The jpipe-operators module implements composition operators — the mechanism by which new justification models are assembled from existing ones. It is structured around three packages.

Packages

operators

The core framework. A composition operator transforms a list of source JustificationModels into a command list that, when executed, builds the result model. All operators extend the abstract CompositionOperator and must only implement three hooks; the sealed apply() template method owns the full four-phase algorithm.

Phases of apply()

  1. Partition — collects all elements from every source model into SourcedElement records, then partitions them into equivalence classes using the operator's equivalenceRelation. Uses the shared Partitions utility.
  2. Create — calls the operator's mergeFunction for each group. Each call produces Create* commands and must register merged ids in the supplied AliasRegistry.
  3. Link — reconstructs support edges by translating original endpoints through AliasRegistry.resolve(), with set-based deduplication. RegisterAlias commands are also emitted here to persist the alias map in the Unit.
  4. Additional — calls the optional additionalCommands hook, which operators override to inject synthesized elements and edges that have no counterpart in any source (e.g. the aggregating strategy in assemble).

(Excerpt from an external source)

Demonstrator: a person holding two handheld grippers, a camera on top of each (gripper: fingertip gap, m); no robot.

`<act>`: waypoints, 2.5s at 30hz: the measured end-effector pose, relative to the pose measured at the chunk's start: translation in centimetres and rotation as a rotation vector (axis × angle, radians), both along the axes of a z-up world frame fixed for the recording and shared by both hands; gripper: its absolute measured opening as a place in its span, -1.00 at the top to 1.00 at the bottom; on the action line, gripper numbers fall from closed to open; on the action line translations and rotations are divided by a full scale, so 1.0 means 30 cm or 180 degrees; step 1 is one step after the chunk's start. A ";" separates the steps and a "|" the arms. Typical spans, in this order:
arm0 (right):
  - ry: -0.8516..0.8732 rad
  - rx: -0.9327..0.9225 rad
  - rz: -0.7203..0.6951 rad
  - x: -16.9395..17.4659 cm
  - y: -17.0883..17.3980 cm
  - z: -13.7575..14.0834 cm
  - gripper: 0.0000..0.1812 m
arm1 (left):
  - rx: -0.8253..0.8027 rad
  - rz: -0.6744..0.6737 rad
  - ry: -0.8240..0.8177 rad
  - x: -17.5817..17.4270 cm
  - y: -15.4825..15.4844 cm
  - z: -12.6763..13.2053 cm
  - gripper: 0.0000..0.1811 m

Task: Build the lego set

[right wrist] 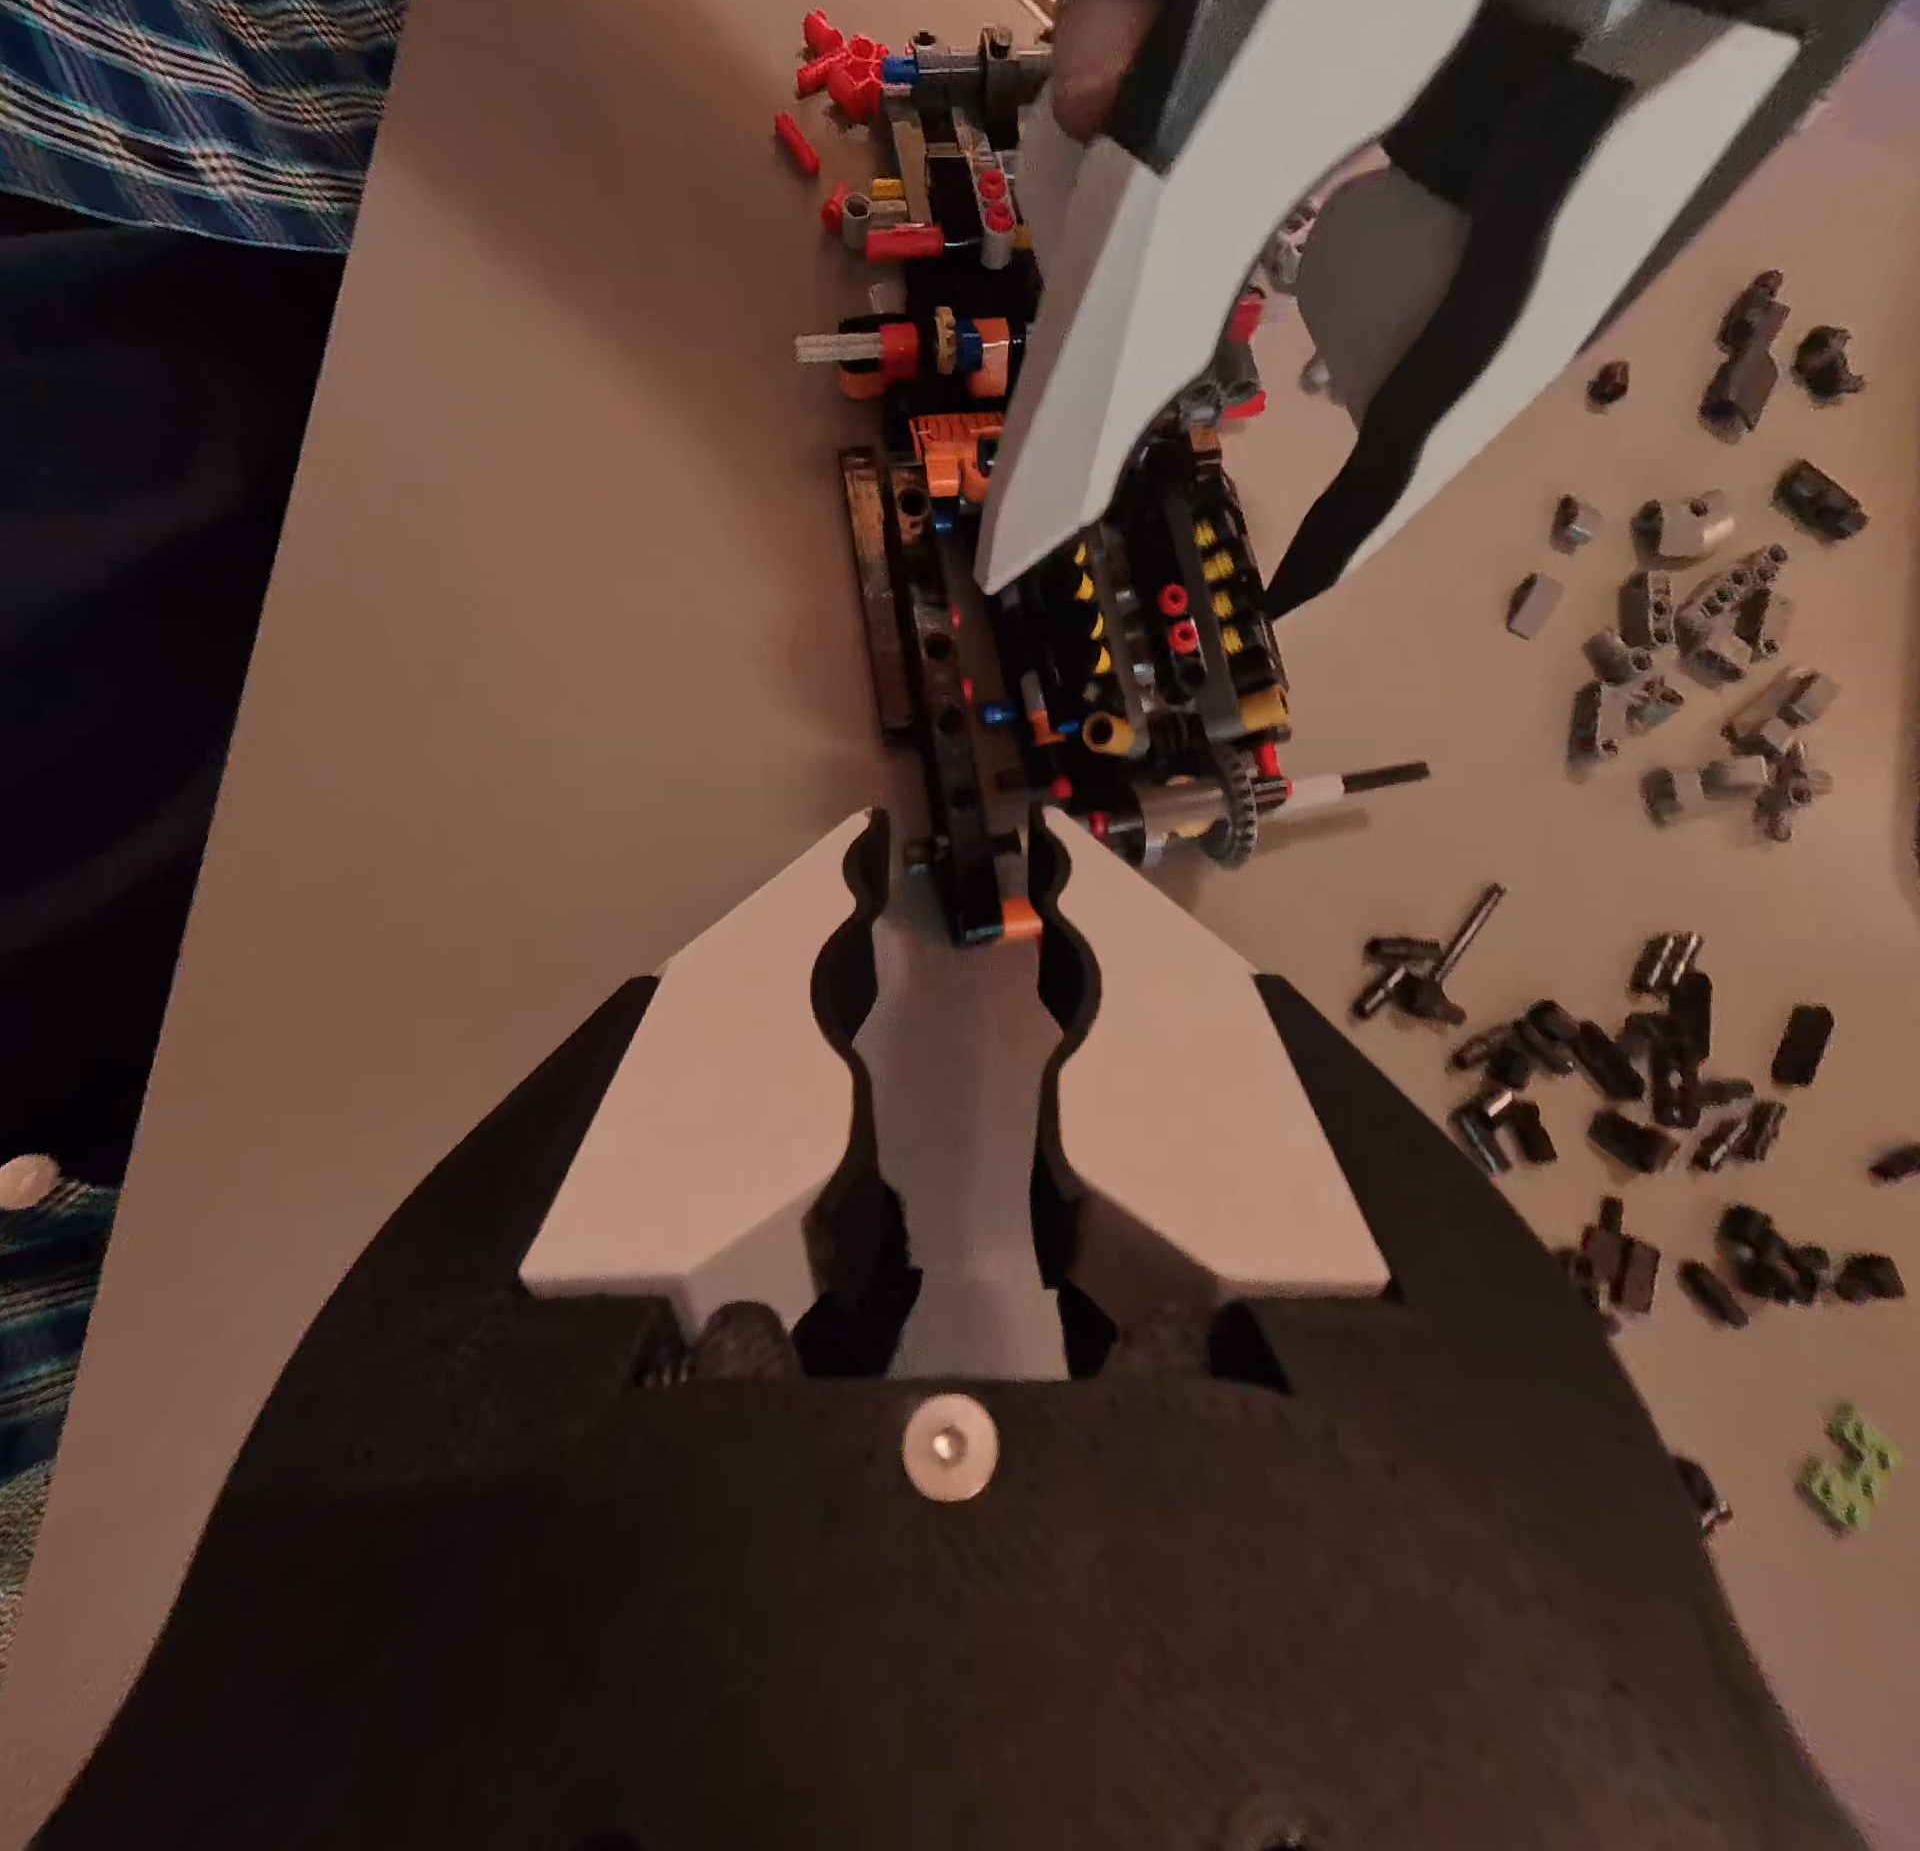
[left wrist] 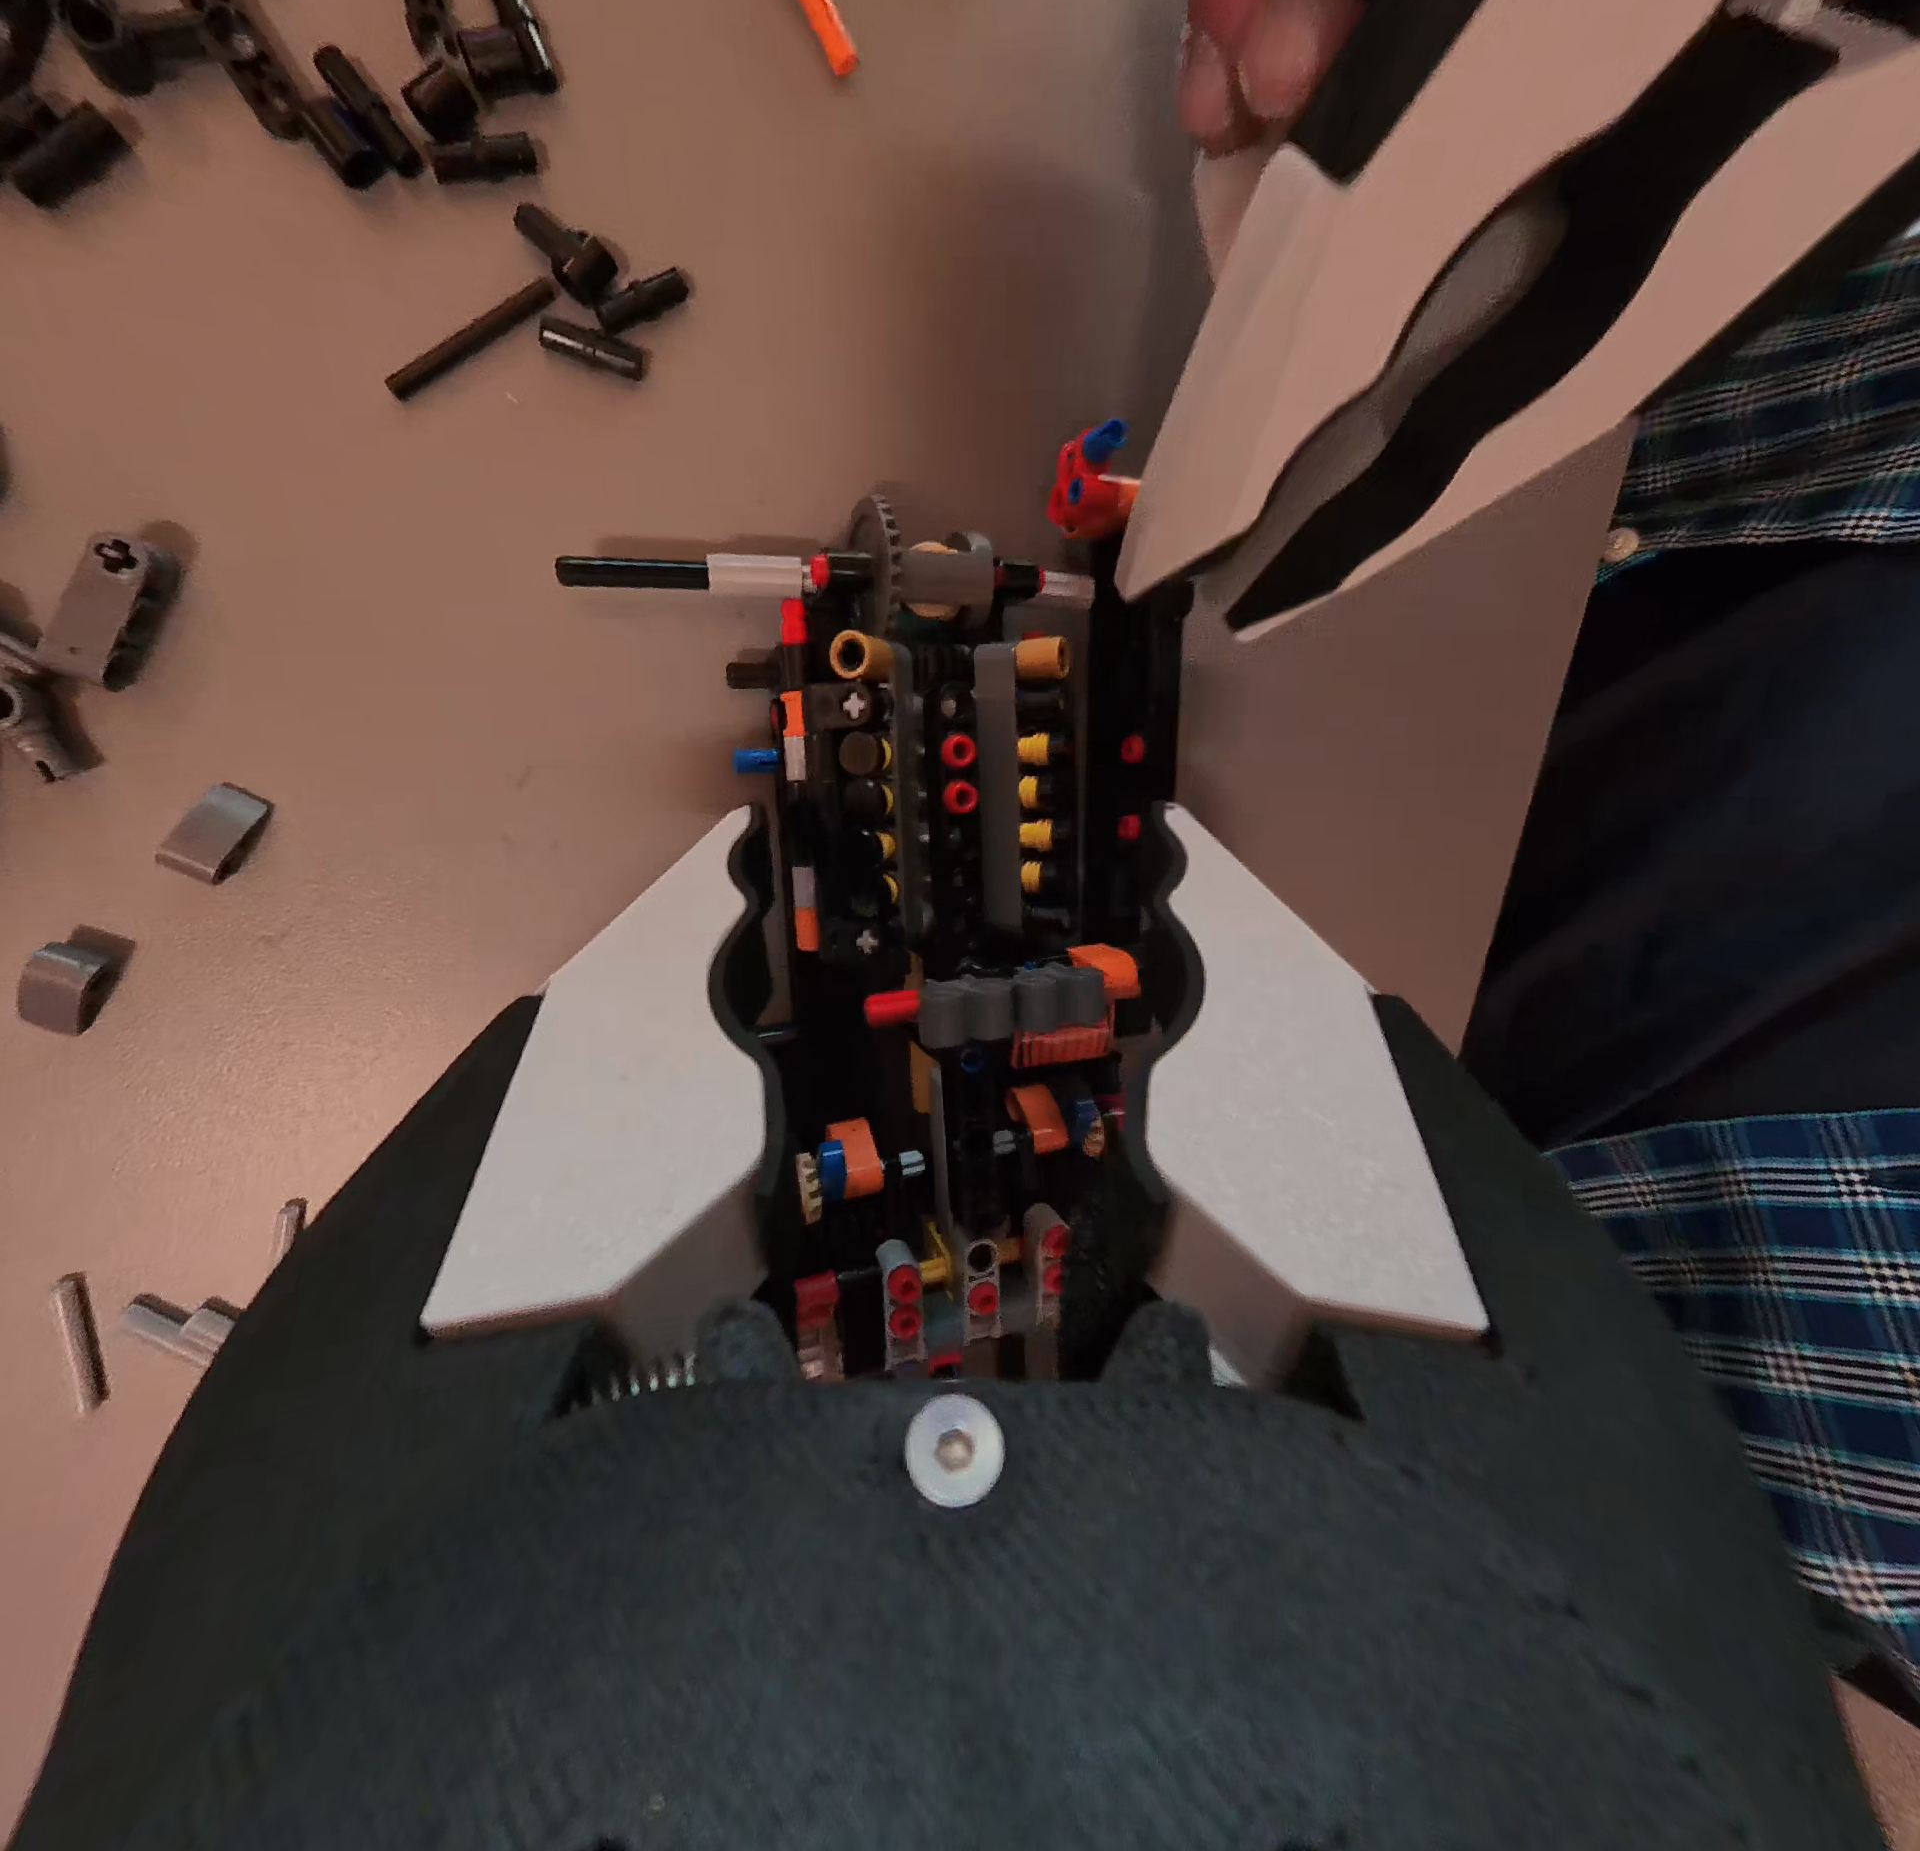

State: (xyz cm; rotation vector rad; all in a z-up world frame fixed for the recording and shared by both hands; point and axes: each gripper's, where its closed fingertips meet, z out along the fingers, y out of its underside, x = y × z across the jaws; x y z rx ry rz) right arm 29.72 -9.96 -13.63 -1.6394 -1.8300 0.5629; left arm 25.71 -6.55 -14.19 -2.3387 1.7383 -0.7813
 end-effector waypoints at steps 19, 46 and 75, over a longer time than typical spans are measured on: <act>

Phase 4 — automatic unification is applied by ApplyOperator.expand() after apply() returns, via Unifier.unify(). It is not part of the sealed template. See the Unifier subsection below.

Supporting types

  • SourcedElement — a record pairing a JustificationElement with its origin JustificationModel and SourceLocation. Used in Phases 1–2.
  • ElementGroup — a partition member: an immutable list of SourcedElements that belong to the same equivalence class.
  • AliasRegistry — a LinkedHashMap<String, String> from old element id to new id. resolve(id) returns id unchanged when no alias is registered, making Phase 3 edge rewriting safe for singleton groups.
  • Partitions — package-private utility; the O(n²) representative-based partition algorithm shared by CompositionOperator and Unifier.
  • OperatorRegistry — a name-to-CompositionOperator map. Populated at compiler startup in CompilerFactory.builtInOperators(); looked up by ApplyOperator at model-build time.
  • ModelKind — two-value enum (JUSTIFICATION, TEMPLATE). ApplyOperator validates that the operator's resultKind() matches the kind declared in the source file.
  • InvalidOperatorCallException — unchecked exception thrown for unknown operators, missing required arguments, incompatible kinds, or unknown unification methods. The engine wraps it in CompilationException.
  • ModelReplicator — stateless utility that generates commands to copy a model's elements and edges under a given id prefix. Used to clone source content non-destructively.

ApplyOperator

ApplyOperator implements MacroCommand (from jpipe-model). It is emitted by ActionListProvider whenever a justification or template declaration carries an operator call in the source file. The engine defers its execution until all named source models are present in the Unit.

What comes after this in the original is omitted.